## TASK STATEMENT
Write out the full listing exactly as it appears below.
====== DATASET EXCERPTS ======
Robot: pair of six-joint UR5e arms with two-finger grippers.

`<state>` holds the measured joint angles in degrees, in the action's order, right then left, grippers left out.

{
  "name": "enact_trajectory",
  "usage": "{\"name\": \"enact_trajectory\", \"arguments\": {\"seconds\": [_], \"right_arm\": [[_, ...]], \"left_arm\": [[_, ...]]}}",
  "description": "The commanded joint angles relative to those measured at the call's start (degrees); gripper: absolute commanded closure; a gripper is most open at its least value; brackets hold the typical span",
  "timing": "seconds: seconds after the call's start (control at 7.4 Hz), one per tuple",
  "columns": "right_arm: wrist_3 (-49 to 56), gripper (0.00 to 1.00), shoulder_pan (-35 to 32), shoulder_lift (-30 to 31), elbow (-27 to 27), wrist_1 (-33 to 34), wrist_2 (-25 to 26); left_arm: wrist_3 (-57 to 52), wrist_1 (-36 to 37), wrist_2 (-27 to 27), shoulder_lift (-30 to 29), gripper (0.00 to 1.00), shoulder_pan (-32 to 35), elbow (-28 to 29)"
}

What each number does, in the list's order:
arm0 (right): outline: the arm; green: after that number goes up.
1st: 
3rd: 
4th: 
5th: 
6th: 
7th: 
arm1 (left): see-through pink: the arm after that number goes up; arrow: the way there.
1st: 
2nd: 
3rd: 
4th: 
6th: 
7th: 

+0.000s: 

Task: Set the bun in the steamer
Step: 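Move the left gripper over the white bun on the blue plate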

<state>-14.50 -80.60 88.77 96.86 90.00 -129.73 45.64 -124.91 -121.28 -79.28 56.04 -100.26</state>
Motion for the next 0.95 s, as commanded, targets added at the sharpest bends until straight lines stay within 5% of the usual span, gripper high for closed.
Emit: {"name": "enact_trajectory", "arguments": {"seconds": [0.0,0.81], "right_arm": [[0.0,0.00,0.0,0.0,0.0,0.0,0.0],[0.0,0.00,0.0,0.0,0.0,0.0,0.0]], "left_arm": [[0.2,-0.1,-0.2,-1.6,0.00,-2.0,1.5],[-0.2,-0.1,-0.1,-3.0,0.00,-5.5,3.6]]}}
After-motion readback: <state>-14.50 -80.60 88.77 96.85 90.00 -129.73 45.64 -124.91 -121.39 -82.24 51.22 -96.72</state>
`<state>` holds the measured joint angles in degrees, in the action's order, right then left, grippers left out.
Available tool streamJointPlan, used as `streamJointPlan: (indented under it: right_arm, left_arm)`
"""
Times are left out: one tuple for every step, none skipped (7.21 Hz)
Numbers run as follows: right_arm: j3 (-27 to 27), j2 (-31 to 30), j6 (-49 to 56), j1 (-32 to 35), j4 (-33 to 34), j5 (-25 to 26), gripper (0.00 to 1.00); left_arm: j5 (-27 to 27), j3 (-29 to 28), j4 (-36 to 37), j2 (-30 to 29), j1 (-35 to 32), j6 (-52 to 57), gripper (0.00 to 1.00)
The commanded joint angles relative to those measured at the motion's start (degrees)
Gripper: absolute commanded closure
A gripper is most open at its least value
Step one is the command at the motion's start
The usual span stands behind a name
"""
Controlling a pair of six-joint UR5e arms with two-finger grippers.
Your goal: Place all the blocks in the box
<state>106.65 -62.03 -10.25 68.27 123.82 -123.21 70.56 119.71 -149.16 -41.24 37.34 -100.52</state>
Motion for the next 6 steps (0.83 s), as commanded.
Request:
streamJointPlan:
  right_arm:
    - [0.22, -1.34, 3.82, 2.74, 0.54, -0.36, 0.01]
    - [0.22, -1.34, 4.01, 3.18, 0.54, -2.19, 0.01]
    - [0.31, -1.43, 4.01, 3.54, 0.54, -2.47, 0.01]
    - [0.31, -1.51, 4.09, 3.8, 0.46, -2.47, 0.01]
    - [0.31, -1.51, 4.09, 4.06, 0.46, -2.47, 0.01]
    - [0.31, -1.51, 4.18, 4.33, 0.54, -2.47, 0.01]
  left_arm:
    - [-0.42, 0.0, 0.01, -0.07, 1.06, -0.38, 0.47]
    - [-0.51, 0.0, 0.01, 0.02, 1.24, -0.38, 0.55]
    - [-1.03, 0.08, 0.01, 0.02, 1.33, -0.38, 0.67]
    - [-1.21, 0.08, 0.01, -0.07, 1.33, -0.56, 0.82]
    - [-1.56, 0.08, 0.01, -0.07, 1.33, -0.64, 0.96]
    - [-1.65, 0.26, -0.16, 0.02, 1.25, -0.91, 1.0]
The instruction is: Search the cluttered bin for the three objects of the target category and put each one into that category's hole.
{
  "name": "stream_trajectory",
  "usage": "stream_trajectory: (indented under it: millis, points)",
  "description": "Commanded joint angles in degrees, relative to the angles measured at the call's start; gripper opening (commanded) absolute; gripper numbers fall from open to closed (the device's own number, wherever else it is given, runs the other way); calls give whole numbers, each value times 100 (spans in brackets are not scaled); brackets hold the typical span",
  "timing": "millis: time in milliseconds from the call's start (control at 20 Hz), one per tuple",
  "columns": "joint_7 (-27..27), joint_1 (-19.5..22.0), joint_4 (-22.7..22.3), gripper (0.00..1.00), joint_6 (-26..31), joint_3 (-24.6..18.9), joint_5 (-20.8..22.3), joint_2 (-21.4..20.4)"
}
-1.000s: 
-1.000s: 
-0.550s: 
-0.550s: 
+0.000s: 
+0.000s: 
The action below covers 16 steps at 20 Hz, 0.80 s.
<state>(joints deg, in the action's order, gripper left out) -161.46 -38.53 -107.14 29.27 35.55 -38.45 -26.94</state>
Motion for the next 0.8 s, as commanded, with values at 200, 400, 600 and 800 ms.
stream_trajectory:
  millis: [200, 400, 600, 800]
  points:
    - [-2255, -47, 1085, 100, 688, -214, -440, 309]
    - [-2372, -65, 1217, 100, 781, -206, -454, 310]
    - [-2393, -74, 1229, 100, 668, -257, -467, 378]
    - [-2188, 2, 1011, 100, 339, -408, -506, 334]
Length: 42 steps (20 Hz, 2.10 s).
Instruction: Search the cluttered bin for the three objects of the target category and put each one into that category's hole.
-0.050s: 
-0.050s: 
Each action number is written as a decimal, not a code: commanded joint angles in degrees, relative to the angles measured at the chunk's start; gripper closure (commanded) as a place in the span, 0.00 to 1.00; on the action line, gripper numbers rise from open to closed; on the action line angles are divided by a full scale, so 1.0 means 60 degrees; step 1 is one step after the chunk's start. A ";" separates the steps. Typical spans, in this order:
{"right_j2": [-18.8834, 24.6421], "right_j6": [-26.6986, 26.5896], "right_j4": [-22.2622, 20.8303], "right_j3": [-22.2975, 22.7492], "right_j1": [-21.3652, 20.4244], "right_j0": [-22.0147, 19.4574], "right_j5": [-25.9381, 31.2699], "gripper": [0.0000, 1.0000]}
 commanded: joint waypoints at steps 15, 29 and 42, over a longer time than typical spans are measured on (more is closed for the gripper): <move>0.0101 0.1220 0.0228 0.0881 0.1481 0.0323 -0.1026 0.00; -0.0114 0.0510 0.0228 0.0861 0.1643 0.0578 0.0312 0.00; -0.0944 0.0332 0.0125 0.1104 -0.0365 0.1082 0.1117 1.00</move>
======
## OUTPUT BELOW
Robot: pair of six-joint UR5e arms with two-finger grippers.

`<state>` holds the measured joint angles in degrees, in the action's order, right then left, grippers left out.

{
  "name": "enact_trajectory",
  "usage": "{\"name\": \"enact_trajectory\", \"arguments\": {\"seconds\": [_], \"right_arm\": [[_, ...]], \"left_arm\": [[_, ...]]}}",
  "description": "The commanded joint angles relative to those measured at the call's start (degrees); gripper: absolute commanded closure; a gripper is most open at its least value; brackets hold the typical span",
  "timing": "seconds: seconds after the call's start (control at 7.4 Hz), one per tuple",
  "columns": "right_arm: wrist_3 (-49 to 56), gripper (0.00 to 1.00), shoulder_pan (-35 to 32), shoulder_lift (-30 to 31), elbow (-27 to 27), wrist_1 (-33 to 34), wrist_2 (-25 to 26); left_arm: wrist_3 (-57 to 52), wrist_1 (-36 to 37), wrist_2 (-27 to 27), shoulder_lift (-30 to 29), gripper (0.00 to 1.00), shoulder_pan (-32 to 35), elbow (-28 to 29)"
}

What each number does, in the list's order:
arm0 (right): outline: the arm; green: after that number goes up.
1st: 
3rd: 
4th: 
5th: 
6th: 
7th: 
arm1 (left): see-through pink: the arm after that number goes up; arrow: the way there.
1st: 
2nd: 
3rd: 
4th: 
6th: 
7th: 

+0.000s: 

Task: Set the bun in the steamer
Step: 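Move the left gripper over the white bun on the blue plate
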
<state>-14.50 -80.60 88.77 96.86 90.00 -129.73 45.64 -124.91 -121.28 -79.28 56.04 -100.26</state>
Motion for the next 0.95 s, as commanded, targets added at the sharpest bends until straight lines stay within 5% of the usual span, gripper high for closed.
Emit: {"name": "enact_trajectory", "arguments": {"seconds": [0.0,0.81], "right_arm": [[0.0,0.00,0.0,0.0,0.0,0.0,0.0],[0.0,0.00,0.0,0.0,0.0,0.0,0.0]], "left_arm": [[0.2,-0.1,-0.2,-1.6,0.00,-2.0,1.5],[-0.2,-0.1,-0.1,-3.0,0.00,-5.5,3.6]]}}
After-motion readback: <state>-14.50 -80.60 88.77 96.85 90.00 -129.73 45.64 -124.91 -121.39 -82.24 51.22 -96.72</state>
`<state>` holds the measured joint angles in degrees, in the action's order, right then left, grippers left out.
Available tool streamJointPlan, used as `streamJointPlan: (indented under it: right_arm, left_arm)`
"""
Times are left out: one tuple for every step, none skipped (7.21 Hz)
Numbers run as follows: right_arm: j3 (-27 to 27), j2 (-31 to 30), j6 (-49 to 56), j1 (-32 to 35), j4 (-33 to 34), j5 (-25 to 26), gripper (0.00 to 1.00); left_arm: j5 (-27 to 27), j3 (-29 to 28), j4 (-36 to 37), j2 (-30 to 29), j1 (-35 to 32), j6 (-52 to 57), gripper (0.00 to 1.00)
The commanded joint angles relative to those measured at the motion's start (degrees)
Gripper: absolute commanded closure
A gripper is most open at its least value
Step one is the command at the motion's start
The usual span stands behind a name
"""
Controlling a pair of six-joint UR5e arms with two-finger grippers.
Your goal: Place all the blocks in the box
<state>106.65 -62.03 -10.25 68.27 123.82 -123.21 70.56 119.71 -149.16 -41.24 37.34 -100.52</state>
Motion for the next 6 steps (0.83 s), as commanded.
Request:
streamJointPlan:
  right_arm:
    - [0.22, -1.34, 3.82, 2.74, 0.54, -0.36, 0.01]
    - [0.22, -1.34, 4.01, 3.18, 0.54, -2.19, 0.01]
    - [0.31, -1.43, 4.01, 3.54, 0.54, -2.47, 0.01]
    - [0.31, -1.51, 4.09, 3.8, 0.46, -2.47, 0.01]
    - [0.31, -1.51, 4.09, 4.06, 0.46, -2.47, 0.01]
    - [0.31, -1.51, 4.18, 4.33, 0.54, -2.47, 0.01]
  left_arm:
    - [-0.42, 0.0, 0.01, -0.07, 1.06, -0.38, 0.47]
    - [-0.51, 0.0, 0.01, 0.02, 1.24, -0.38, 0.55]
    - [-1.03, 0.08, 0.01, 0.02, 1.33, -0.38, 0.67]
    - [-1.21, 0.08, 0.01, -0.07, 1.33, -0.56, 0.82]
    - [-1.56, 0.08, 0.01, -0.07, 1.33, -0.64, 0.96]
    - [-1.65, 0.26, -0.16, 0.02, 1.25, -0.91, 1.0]
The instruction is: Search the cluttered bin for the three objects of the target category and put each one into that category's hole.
{
  "name": "stream_trajectory",
  "usage": "stream_trajectory: (indented under it: millis, points)",
  "description": "Commanded joint angles in degrees, relative to the angles measured at the call's start; gripper opening (commanded) absolute; gripper numbers fall from open to closed (the device's own number, wherever else it is given, runs the other way); calls give whole numbers, each value times 100 (spans in brackets are not scaled); brackets hold the typical span",
  "timing": "millis: time in milliseconds from the call's start (control at 20 Hz), one per tuple",
  "columns": "joint_7 (-27..27), joint_1 (-19.5..22.0), joint_4 (-22.7..22.3), gripper (0.00..1.00), joint_6 (-26..31), joint_3 (-24.6..18.9), joint_5 (-20.8..22.3), joint_2 (-21.4..20.4)"
}
-1.000s: 
-1.000s: 
-0.550s: 
-0.550s: 
+0.000s: 
+0.000s: 
The action below covers 16 steps at 20 Hz, 0.80 s.
<state>(joints deg, in the action's order, gripper left out) -161.46 -38.53 -107.14 29.27 35.55 -38.45 -26.94</state>
Motion for the next 0.8 s, as commanded, with values at 200, 400, 600 and 800 ms.
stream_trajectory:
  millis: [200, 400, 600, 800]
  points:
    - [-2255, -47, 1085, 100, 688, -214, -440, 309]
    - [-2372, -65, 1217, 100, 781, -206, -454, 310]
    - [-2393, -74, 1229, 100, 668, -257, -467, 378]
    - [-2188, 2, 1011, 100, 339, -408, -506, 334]
Length: 42 steps (20 Hz, 2.10 s).
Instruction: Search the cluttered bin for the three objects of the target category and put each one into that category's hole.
-0.050s: 
-0.050s: 
Each action number is written as a decimal, not a code: commanded joint angles in degrees, relative to the angles measured at the chunk's start; gripper closure (commanded) as a place in the span, 0.00 to 1.00; on the action line, gripper numbers rise from open to closed; on the action line angles are divided by a full scale, so 1.0 means 60 degrees; step 1 is one step after the chunk's start. A ";" separates the steps. Typical spans, in this order:
{"right_j2": [-18.8834, 24.6421], "right_j6": [-26.6986, 26.5896], "right_j4": [-22.2622, 20.8303], "right_j3": [-22.2975, 22.7492], "right_j1": [-21.3652, 20.4244], "right_j0": [-22.0147, 19.4574], "right_j5": [-25.9381, 31.2699], "gripper": [0.0000, 1.0000]}
 commanded: joint waypoints at steps 15, 29 and 42, over a longer time than typical spans are measured on (more is closed for the gripper): <move>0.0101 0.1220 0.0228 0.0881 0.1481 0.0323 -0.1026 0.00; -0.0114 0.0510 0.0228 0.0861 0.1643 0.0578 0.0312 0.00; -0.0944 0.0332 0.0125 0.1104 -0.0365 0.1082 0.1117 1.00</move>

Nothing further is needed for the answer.